Я нехотя расстегиваю одежду. Она молча ждет, наблюдая. И когда я наконец остаюсь в одном белье, она прищуривается, медленно оглядывает меня с ног до головы, словно оценивает товар.

– Хорошая фигура, – говорит она, делая круг вокруг меня. – Но кожа сухая, недостаточно упругая. Вы пьете мало воды?

– Без понятия.

– Ладно, мы это исправим. Ложитесь.

Я опускаюсь на профессиональную кушетку. Она начинает с очищения, потом переходит к эпиляции. Горячий воск касается кожи – не слишком горячий, но достаточно, чтобы я почувствовала неприятное покалывание.

– У вас чувствительная кожа, – комментирует она. – Небольшие покраснения будут, но я нанесу успокаивающее средство, и они быстро пройдут.

Воск застывает, а потом резкий рывок. Я сжимаю зубы, стараясь не вздрогнуть.

– Вы давно в этом бизнесе? – спрашиваю я.

Она замирает, словно не ожидала, что я умею задавать вопросы.

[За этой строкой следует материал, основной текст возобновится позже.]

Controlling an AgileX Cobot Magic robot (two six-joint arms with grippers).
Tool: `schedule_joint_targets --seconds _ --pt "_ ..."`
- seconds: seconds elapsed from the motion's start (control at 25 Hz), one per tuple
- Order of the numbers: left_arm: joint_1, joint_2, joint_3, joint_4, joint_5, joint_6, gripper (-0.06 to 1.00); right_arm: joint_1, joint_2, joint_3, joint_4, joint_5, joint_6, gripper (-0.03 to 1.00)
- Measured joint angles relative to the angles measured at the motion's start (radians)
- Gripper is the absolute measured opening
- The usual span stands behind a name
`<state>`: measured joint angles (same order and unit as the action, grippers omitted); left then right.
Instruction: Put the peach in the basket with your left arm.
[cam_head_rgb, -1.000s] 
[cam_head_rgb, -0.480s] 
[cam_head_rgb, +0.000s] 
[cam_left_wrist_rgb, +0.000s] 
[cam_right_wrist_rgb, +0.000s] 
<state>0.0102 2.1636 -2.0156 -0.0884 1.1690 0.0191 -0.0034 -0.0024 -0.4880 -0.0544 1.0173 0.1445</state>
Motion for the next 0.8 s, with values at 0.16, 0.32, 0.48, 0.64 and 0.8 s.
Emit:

– В этом? – повторяет, немного растягивая слово.

– Много девушек так подготовили?

– Девушки обычно счастливы попасть в мои руки. Я лучший мастер. Я отлично знаю, чего ждут мужчины. Избалованные и богатые мужчины.

– И чего же?

София поправляет перчатку и достает тальк.

– Идеальной гладкости. – Она проводит пальцами по моей коже. – Безупречного лица. Молодости.

Она наклоняется чуть ниже, так что я чувствую запах ее духов.

– Вам уже за тридцать, верно?

Я киваю.

Стесняться своего возраста она точно меня не заставит. Я никогда не делала ставку на красоту и «свежесть», чтобы переживать за то, что я больше не юная двадцатилетняя роза.

– Нужно тщательнее за собой следить, – продолжает она. – Просто массаж уже не поможет.

– Что вы предлагаете? – спрашиваю с усмешкой, но София принимает мой интерес за чистую монету.

Она берет маленькую баночку с кремом и улыбается.

– Биоревитализация. Уколы для увлажнения кожи, избавления от мелких морщинок. Легкий лифтинг. Плазмотерапия для волос.

– Это все? Я думала, для вашей специализации должны быть особые процедуры.

София чуть наклоняет голову, оценивая меня внимательным взглядом.